[Data extract Boundary: Start]

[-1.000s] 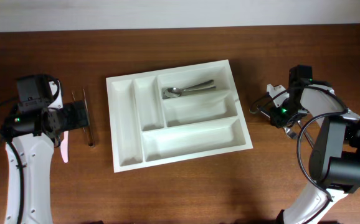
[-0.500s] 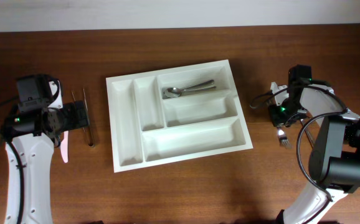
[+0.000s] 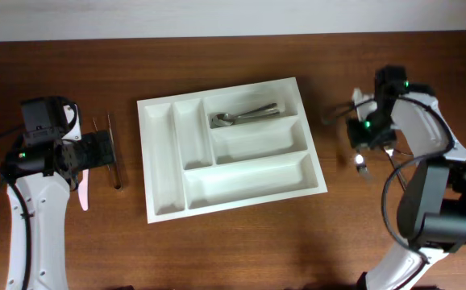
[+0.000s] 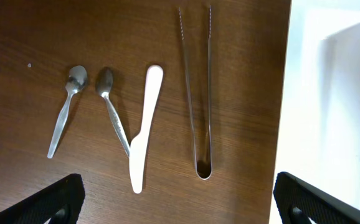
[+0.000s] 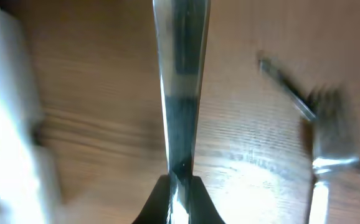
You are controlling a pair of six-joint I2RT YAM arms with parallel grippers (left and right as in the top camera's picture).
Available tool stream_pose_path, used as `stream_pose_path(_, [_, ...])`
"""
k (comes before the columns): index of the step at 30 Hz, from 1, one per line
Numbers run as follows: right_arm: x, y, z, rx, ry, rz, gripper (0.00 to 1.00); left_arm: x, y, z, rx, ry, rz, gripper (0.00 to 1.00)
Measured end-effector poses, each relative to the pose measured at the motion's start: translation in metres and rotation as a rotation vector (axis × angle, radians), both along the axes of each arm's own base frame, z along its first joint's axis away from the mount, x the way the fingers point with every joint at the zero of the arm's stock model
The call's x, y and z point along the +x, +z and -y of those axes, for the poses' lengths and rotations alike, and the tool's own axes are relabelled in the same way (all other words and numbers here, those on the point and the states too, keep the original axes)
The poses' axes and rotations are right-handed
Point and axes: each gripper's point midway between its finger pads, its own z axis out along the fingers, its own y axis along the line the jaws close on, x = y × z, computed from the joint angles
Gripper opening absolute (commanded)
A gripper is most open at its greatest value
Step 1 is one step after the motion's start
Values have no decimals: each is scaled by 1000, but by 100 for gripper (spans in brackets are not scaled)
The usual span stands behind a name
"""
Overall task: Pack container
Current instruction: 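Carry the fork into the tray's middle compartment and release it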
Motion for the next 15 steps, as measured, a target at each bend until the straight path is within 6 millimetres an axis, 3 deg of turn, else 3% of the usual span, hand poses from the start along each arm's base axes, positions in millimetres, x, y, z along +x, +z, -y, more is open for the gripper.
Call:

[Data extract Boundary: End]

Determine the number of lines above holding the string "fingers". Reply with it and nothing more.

## Exercise solution
2